O clima de instabilidade, agravado pelo discurso de ódio, também é atravessado pelo discurso produtivista, que valoriza um modo de vida pautado pela competição, pelo pragmatismo e pela quantificação de experiências de sucesso — de acordo com o entendimento de sucesso do status quo.


Na mesma semana em que Bourdain e Spade cometeram suicídio, duas pessoas que, seguindo esses critérios, estariam no topo da pirâmide dos bem-sucedidos, um garoto fez o mesmo na pequena cidade onde nasci em Minas Gerais. Também em São Paulo, sabemos que famílias e escolas estão sendo confrontadas com perdas brutais de adolescentes. Parece urgente repensar as políticas de ensino e construir ambientes que sejam menos voltados para o mercado e mais voltados para as pessoas. Quando disciplinas como filosofia e história são negligenciadas, que lugar estamos garantindo para as singularidades, para o pensamento crítico, para a criatividade?
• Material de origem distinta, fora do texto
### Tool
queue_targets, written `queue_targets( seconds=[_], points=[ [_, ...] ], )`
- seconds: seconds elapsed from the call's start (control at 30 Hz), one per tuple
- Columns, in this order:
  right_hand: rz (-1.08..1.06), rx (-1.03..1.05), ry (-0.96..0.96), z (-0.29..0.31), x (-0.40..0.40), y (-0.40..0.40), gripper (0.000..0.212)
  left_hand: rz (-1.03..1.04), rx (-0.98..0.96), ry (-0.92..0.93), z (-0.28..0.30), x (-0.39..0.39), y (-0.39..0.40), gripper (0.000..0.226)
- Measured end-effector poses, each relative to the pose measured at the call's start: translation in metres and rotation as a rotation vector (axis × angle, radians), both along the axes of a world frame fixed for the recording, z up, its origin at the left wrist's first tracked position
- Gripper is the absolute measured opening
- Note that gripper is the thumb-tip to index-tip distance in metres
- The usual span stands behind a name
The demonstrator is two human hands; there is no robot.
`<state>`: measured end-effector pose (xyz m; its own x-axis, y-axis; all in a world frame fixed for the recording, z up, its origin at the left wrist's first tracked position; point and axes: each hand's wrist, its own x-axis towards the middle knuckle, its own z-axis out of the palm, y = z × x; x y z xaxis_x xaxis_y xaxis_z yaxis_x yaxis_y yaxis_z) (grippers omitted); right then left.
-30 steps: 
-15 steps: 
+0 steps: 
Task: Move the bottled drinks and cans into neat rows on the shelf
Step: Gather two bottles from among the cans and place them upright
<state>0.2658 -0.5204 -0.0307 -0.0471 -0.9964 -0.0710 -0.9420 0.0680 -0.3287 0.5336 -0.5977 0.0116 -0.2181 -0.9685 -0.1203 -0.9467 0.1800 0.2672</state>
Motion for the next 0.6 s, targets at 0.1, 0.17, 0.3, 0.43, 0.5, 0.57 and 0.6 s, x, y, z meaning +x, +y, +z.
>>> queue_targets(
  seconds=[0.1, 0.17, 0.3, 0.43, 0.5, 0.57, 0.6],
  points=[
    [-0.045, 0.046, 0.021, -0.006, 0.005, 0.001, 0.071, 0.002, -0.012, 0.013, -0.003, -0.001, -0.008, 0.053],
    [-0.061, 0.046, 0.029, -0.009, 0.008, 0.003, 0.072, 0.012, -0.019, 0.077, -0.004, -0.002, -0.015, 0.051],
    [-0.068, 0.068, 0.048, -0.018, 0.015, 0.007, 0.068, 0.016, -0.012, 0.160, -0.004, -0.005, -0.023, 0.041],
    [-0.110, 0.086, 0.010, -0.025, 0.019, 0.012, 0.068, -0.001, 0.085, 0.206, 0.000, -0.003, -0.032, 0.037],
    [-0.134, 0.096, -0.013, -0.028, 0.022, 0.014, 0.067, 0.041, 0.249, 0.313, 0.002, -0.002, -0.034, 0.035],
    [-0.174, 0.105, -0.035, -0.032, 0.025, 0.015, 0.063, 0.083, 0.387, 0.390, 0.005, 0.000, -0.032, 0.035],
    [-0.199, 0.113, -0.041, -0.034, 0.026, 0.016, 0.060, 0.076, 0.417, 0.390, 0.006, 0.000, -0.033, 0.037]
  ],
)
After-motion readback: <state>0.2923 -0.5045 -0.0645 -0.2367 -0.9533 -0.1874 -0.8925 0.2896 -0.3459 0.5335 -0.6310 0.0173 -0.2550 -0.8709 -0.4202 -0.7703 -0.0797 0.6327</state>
Em ambientes que valorizam o individualismo e a tal cultura do lacre ao invés da escuta, do diálogo, que lugar existe para o movimento dialético e para a busca de um bem comum que não apague diferenças?


Vivemos em um mundo que, ao contrário, diagnostica e medica comportamentos e sofrimentos apenas porque não estão de acordo com as leis vigentes de saúde e produtividade. Um mundo que transforma diferentes formas de existência em patologias. Há uma tentativa de pasteurização, de automatização da experiência humana. Estimulantes de um lado, calmantes de outro, resta pouco espaço para viver com alguma margem autêntica.


Em uma das reuniões do Latesfip, um dos pesquisadores defendeu que o neoliberalismo, como sistema que em muito ultrapassa a economia e se transformou em modo de vida, conseguiu absorver os próprios colapsos. Por exemplo: quando transformamos nossa frustração em postagem nas redes sociais, também estamos gerando dados para a indústria farmacêutica e o sofrimento que o próprio sistema causou se torna instrumento para que perpetue. É uma lógica macabra, mas que infelizmente passa longe de ser teoria da conspiração. Um sistema regido pela lei da adaptabilidade na pior acepção do termo.


Todo movimento de resistência parece cada vez mais importante. É complicado dizer qualquer coisa otimista agora, mas me lembro de que Bolsonaro ainda não foi eleito, de que ainda podemos construir um futuro com menos sofrimento, com menos intolerância. É difícil acreditar que possa ser um futuro bonito, mas quem sabe podemos tentar um futuro menos terrível.


É o que temos para hoje, e talvez já seja imenso.




Fabiane Secches é psicanalista e mestranda em Teoria Literária e Literatura Comparada pela Universidade de São Paulo.